Ekspresi Tetua Hui berubah drastis setelah mendengar ini. “Tentu tidak! Asal usul kita memang agak mencurigakan, tetapi tidak mungkin semudah itu menarik perhatian Leluhur Suci.”
“Aku sangat berharap begitu. Ayo kita segera pergi dari sini; jangan khawatir lagi tentang menghemat kekuatan sihir,” perintah kepala keluarga Long dengan suara dingin.
Tetua Hui buru-buru mengangguk sebagai jawaban.
Di tempat lain, Gadis Suci Seribu Musim Gugur dan Zhi Shui melayang tanpa ekspresi di udara. Berdiri tidak jauh dari mereka adalah sepasang pria tua berwajah jahat, keduanya berwajah sangat pucat dan menatap Zhi Shui dengan kengerian di mata mereka.
……
Han Li dan wanita dari Keluarga Ye terus memacu pesawat terbang hitam itu dengan sekuat tenaga, dan setelah terbang selama setengah bulan, mereka akhirnya mencapai sebuah kota kecil yang angker, tempat mereka tinggal selama beberapa hari.
Selama waktu ini, Han Li dan wanita itu telah berpisah dan mengumpulkan banyak informasi.
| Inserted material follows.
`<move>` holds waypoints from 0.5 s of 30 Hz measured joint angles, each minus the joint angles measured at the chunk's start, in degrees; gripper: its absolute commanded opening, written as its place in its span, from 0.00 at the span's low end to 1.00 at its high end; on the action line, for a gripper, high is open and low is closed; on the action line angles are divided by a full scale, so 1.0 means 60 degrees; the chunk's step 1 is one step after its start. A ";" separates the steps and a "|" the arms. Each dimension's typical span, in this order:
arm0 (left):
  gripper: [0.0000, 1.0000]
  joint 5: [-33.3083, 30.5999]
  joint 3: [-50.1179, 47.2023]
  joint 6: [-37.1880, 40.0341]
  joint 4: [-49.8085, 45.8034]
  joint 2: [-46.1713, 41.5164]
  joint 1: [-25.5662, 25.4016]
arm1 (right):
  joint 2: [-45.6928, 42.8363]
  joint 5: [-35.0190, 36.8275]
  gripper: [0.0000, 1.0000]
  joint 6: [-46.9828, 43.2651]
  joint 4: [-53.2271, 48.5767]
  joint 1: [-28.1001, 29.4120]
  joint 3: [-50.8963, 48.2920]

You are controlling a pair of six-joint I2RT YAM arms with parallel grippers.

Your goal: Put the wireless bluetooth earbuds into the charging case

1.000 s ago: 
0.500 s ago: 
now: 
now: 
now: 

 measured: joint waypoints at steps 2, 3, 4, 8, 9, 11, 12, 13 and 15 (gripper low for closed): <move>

Mereka menemukan bahwa selama beberapa dekade terakhir, beberapa pertempuran besar telah terjadi antara makhluk-makhluk jahat dan ras-ras di Alam Roh. Selain itu, beberapa Leluhur Suci akhirnya turun ke Alam Roh, tetapi mereka dihadang oleh perlawanan dari makhluk-makhluk Tahap Kenaikan Agung dari ras lawan, dan tidak ada hasil yang diperoleh. Informasi ini cukup melegakan bagi Han Li dan wanita itu.
Meskipun informasi yang mereka kumpulkan agak kabur dan bahkan tidak lengkap dalam beberapa kasus, inilah kesimpulan keseluruhan yang mereka ambil.
Setelah tinggal dua hari lagi di kota itu, mereka melanjutkan perjalanan, dan tujuan mereka berikutnya adalah Punggungan Pasir Besi.
Pada kesempatan ini, mereka menikmati perjalanan yang lancar selama lebih dari tiga bulan sebelum akhirnya melihat hamparan pegunungan hitam yang luas di depan mereka.
Semua pohon dan bebatuan di pegunungan itu berwarna hijau kehitaman, menimbulkan sensasi yang cukup meresahkan, seolah-olah ada makhluk-makhluk jahat yang tak terhitung jumlahnya tersembunyi di dalam pegunungan tersebut.